3.2 ELPs delivering therapeutic peptides or proteins
During the past two decades, therapeutic peptides have attracted considerable attention due to their high selectivity in treating many solid tumors (Fosgerau and Hoffmann 2015; Marqus, Pirogova, and Piva 2017). However, the existence of peptidases and protease in vivo significantly limits the application of therapeutic peptides or proteins in cancer treatment (Strohl 2015). A cell cycle inhibitory peptide (p21)-fused with ELPs (p21-ELP1-Bac) demonstrated enhanced cytotoxicity on pancreatic cancer cell lines through cell cycle arrest. ELPs polymers showed synergistic antitumor effects in S2013 xenograft models combined with gemcitabine (Ryu and Raucher 2014). Sarangthem V designed a proapoptotic peptide (KLAKLAK)2-loaded ELPs delivery system for treating breast cancer. AP1-ELP-KLAK could significantly enhance tumor localization and suppress tumor growth in breast cancer and melanoma xenografts (Sarangthem et al., 2016). Liu N et al. designed a fluorescent ELPs nanocarrier for targeted delivery of PCK 3145 peptide to epidermal growth factor receptor (EGFR)-overexpressed tumors. The multifunctional ELPs nanoparticles triggered the apoptosis of tumor cells and enhanced antitumor efficacy in the CT26 tumor xenograft model (Liu et al., 2022). A Notch inhibitory peptide (dnMAML) conjugated ELP polymer was developed, showing an enhanced antitumor effect on glioblastoma cells. SynB1-modified complexes inhibited the growth of D54 and U251 cells by inducing apoptosis and cell cycle arrest (Ryu, Robinson, and Raucher 2019b).
As for therapeutic protein delivery, Huang K and his coworkers fabricated tumor-targeting ELPs delivering Tumor necrosis factor-related apoptosis-inducing ligand (TRAIL) protein to colon cancers. ELP-RGD-TRAIL demonstrated a 3-fold increase of apoptosis than without ELP fusion. Single intraperitoneal injection of the RGD-targeted ELPs nanomedicine could inhibit tumor regression in the COLO-205 tumor xenograft model (Huang et al., 2017). ELPs were used to deliver interferon alpha (IFN-α) for cancer treatment. The ELP fused IFN-α showed much higher activity retention than PEGylated IFN-α and IFN-HAS. ELP fusion also significantly prolonged the half-life of IFN-α and excellent antitumor efficacy in ovarian carcinoma xenografts (Hu et al., 2015). Liang P fused IFN-α with ELPs to form a deport injected into the GBM resection cavity. IFN-ELP(V) in the depot dramatically improved pharmacokinetics and biodistribution, and significantly inhibited GBM recurrence, especially combined with temozolomide (TMZ) (Liang et al., 2021). In summary, combining their unique therapeutic mechanisms, ELPs fusion prolonged the half-time of therapeutic peptides or proteins and enhanced their tumor distribution, contributing to enhanced tumor suppression in vivo.

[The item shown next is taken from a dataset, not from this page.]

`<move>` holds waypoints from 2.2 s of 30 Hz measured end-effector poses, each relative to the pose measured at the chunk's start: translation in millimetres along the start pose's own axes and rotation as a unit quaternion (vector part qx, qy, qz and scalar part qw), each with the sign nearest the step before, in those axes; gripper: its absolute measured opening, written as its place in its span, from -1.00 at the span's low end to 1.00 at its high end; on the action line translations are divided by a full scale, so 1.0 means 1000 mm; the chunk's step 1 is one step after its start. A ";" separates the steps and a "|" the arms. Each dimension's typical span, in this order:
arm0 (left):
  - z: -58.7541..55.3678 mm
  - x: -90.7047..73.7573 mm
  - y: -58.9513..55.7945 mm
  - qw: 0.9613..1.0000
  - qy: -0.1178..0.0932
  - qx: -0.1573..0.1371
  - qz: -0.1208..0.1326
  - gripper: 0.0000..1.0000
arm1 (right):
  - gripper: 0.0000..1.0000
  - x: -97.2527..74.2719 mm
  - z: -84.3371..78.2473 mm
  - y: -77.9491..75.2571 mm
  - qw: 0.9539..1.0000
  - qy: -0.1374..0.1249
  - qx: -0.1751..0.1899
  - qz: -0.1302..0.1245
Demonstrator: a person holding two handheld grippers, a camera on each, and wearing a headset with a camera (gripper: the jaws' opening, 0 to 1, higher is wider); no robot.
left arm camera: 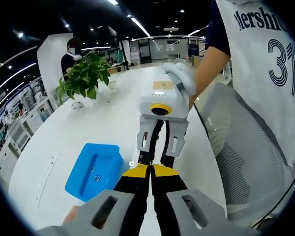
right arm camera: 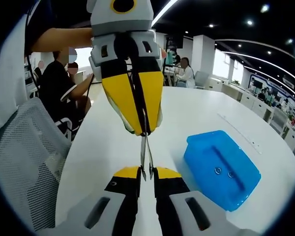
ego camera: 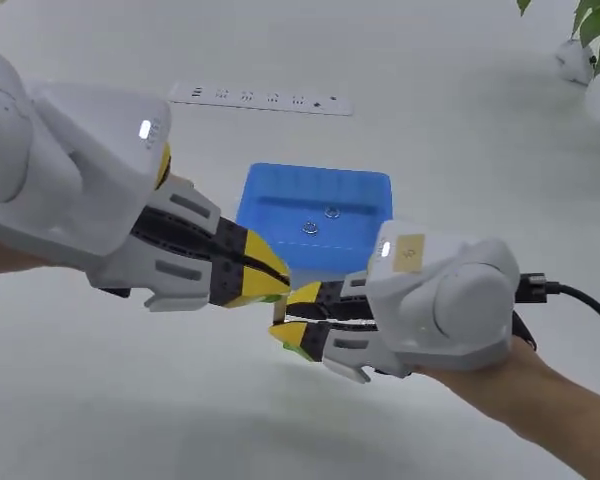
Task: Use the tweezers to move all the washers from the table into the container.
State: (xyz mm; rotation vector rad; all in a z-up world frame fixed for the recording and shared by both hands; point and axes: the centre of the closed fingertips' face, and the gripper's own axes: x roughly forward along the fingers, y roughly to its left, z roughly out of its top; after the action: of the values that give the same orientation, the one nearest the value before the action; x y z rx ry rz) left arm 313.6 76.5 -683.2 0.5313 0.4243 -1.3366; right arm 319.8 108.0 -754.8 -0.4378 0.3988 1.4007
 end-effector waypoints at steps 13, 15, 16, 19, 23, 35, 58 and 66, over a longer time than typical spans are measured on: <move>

3.3 ELPs delivering small molecule chemotherapeutics
Due to the prolonged half-time ability, ELPs have been used to improve the delivery efficiency of small-molecule chemotherapeutics for cancer therapy (Bidwell and Gene, 2021). Bhattacharyya J et al. prepared recombinant ELPs containing eight cysteine residues for paclitaxel (PTX) conjugation. PTX-conjugated polypeptides could spontaneously self-assemble into monodisperse nanoparticles, which had twofold increased cell uptake than Abraxane. PTX-loaded nanoparticles near-completely inhibit tumor growth after a single dose in a murine cancer model of human triple-negative breast and prostate cancer (Bhattacharyya et al., 2015). Mie M and his coworkers designed a DNA aptamer conjugated ELPs through a poly-aspartic acid for PTX delivery. PTX-loaded nanoparticles with DNA aptamer showed increased cytotoxicity with MCF-7 breast cancer cells (Mie et al., 2019). Ryu JS conjugated doxorubicin (Dox) to the CPP-ELP polymer using a matrix metalloproteinase (MMP) sensitive linker. CPP-complexed Dox showed significantly increased cell penetration and cell death, even in doxorubicin-resistant breast cancer cells (Ryu, Kratz, and Raucher 2021). Vallejo R prepared docetaxel (DTX) encapsulated, RGD peptide-decorated ELP nanoparticles, suggesting higher cytotoxicity on breast cancer than endothelial cells (Vallejo et al., 2021). Peddi S fused the FKBP12 receptor with ELPs for selective delivery of Rapamycin (Rapa). The Rapa-loaded formulation was internalized by MDA-MB-468 breast cancer cells through macropinocytosis (Peddi, Pan, and MacKay 2018). Avila H prepared an ELPs-based nanocarrier containing rapamycin-binding domains for targeting glucose-regulated protein (csGRP78). The targeted carriers significantly enhanced cellular uptake and reduced mTOR activity by 3-fold compared to free rapamycin (Avila et al., 2022). Ramamurthi D also prepared gemcitabine-conjugated ELPs for ovarian cancer therapy (Ramamurthi et al., 2022). In summary, ELPs delivering chemotherapeutics greatly enhanced their cellular uptake and increased the cytotoxicity against tumors in vitro and in vivo, suggesting the excellent antitumor effect of the ELPs-based delivery platform.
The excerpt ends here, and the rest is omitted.